▶ **WORK REQUEST**:
Leave the pictures aside and copy all the data exactly.

# # #

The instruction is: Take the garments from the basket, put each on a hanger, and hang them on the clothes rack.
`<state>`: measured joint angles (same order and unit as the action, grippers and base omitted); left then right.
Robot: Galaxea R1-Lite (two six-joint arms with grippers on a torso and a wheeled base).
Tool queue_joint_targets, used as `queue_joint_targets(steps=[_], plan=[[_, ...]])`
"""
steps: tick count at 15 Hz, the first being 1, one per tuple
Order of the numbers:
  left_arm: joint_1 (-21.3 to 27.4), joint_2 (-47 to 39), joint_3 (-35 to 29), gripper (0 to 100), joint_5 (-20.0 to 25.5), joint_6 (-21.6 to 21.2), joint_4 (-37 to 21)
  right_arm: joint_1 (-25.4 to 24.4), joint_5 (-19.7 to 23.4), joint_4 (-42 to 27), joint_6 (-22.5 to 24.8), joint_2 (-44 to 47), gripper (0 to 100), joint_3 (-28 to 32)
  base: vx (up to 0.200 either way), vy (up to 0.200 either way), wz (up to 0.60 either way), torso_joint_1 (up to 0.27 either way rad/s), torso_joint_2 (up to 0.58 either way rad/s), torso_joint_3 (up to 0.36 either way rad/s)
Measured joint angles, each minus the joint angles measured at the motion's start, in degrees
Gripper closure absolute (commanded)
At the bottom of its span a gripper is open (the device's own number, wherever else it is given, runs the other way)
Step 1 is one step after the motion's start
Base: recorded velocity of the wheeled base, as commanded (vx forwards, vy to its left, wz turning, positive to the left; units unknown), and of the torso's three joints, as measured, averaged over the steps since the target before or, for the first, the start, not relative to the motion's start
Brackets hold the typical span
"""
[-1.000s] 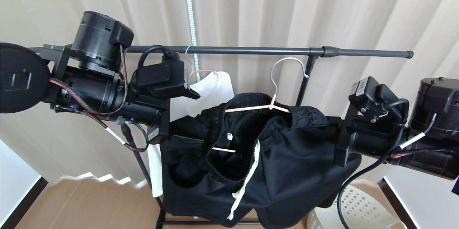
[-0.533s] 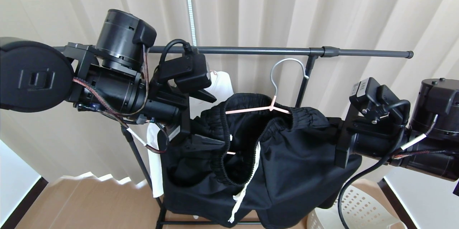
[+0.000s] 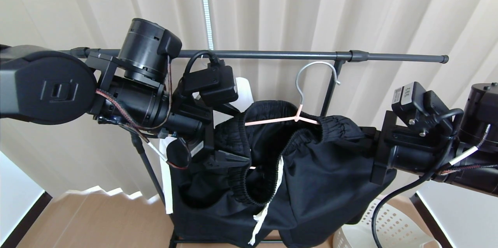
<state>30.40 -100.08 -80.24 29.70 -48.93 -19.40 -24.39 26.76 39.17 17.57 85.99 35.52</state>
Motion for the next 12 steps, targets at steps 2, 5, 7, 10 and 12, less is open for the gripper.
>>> queue_joint_targets(steps=[2, 5, 7, 10, 12], plan=[[0.0, -0.2, 0.0, 0, 0.0, 1.2, 0.1, 0.0, 0.2, 0.0, 0.0, -0.2, 100, -0.4, 0.0, 0.0, 0.0, 0.0, 0.0, 0.0], [0.5, -0.5, -0.4, 0, -0.1, 3.1, 0.2, 0.0, 2.8, 0.0, 0.0, -0.7, 100, -0.6, 0.0, 0.0, 0.0, 0.0, 0.0, 0.0], [0.6, -0.6, -0.4, 0, -0.1, 3.3, 0.2, 0.0, 3.0, 0.0, 0.0, -1.1, 100, -0.7, 0.0, 0.0, 0.0, 0.0, 0.0, 0.0], [0.6, -0.6, -0.2, 100, 0.0, 3.3, 0.2, 0.0, 3.2, 0.0, 0.0, -2.0, 100, -1.1, 0.0, 0.0, 0.0, 0.0, 0.0, 0.0], [0.6, -0.6, -0.1, 100, -0.1, 3.1, 0.1, -0.1, 3.2, 0.0, 0.0, -2.4, 100, -1.2, 0.0, 0.0, 0.0, 0.0, 0.0, 0.0]])
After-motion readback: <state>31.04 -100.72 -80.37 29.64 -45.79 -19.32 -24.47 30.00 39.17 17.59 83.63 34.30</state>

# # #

▶ **OUTPUT**:
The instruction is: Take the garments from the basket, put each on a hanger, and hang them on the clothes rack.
`<state>`: measured joint angles (same order and unit as the action, grippers and base omitted); left then right.
Robot: Galaxea R1-Lite (two six-joint arms with grippers on a torso and a wheeled base).
Tool queue_joint_targets, used as `queue_joint_targets(steps=[_], plan=[[_, ...]])`
"""
steps: tick count at 15 Hz, the first being 1, one per tuple
Order of the numbers:
  left_arm: joint_1 (-21.3 to 27.4), joint_2 (-47 to 39), joint_3 (-35 to 29), gripper (0 to 100), joint_5 (-20.0 to 25.5), joint_6 (-21.6 to 21.2), joint_4 (-37 to 21)
  right_arm: joint_1 (-25.4 to 24.4), joint_5 (-19.7 to 23.4), joint_4 (-42 to 27), joint_6 (-22.5 to 24.8), joint_2 (-44 to 47), gripper (0 to 100), joint_3 (-28 to 32)
  base: vx (up to 0.200 either way), vy (up to 0.200 either way), wz (up to 0.60 either way), torso_joint_1 (up to 0.27 either way rad/s), torso_joint_2 (up to 0.58 either way rad/s), torso_joint_3 (up to 0.36 either way rad/s)
Measured joint angles, each minus the joint angles measured at the motion's start, in degrees
Gripper closure absolute (commanded)
At the bottom of its span a gripper is open (the device's own number, wherever else it is given, runs the other way)
Step 1 is one step after the motion's start
Base: recorded velocity of the wheeled base, as commanded (vx forwards, vy to its left, wz turning, positive to the left; units unknown), and of the torso's three joints, as measured, averaged over the steps since the target before or, for the first, the start, not relative to the motion's start
Brackets hold the typical span
"""
[-1.000s] 
[-0.533s] 
[+0.000s] 
<state>30.40 -100.08 -80.24 29.70 -48.93 -19.40 -24.39 26.76 39.17 17.57 85.99 35.52</state>
Motion for the next 12 steps, targets at steps 2, 5, 7, 10 and 12, less is open for the gripper.
>>> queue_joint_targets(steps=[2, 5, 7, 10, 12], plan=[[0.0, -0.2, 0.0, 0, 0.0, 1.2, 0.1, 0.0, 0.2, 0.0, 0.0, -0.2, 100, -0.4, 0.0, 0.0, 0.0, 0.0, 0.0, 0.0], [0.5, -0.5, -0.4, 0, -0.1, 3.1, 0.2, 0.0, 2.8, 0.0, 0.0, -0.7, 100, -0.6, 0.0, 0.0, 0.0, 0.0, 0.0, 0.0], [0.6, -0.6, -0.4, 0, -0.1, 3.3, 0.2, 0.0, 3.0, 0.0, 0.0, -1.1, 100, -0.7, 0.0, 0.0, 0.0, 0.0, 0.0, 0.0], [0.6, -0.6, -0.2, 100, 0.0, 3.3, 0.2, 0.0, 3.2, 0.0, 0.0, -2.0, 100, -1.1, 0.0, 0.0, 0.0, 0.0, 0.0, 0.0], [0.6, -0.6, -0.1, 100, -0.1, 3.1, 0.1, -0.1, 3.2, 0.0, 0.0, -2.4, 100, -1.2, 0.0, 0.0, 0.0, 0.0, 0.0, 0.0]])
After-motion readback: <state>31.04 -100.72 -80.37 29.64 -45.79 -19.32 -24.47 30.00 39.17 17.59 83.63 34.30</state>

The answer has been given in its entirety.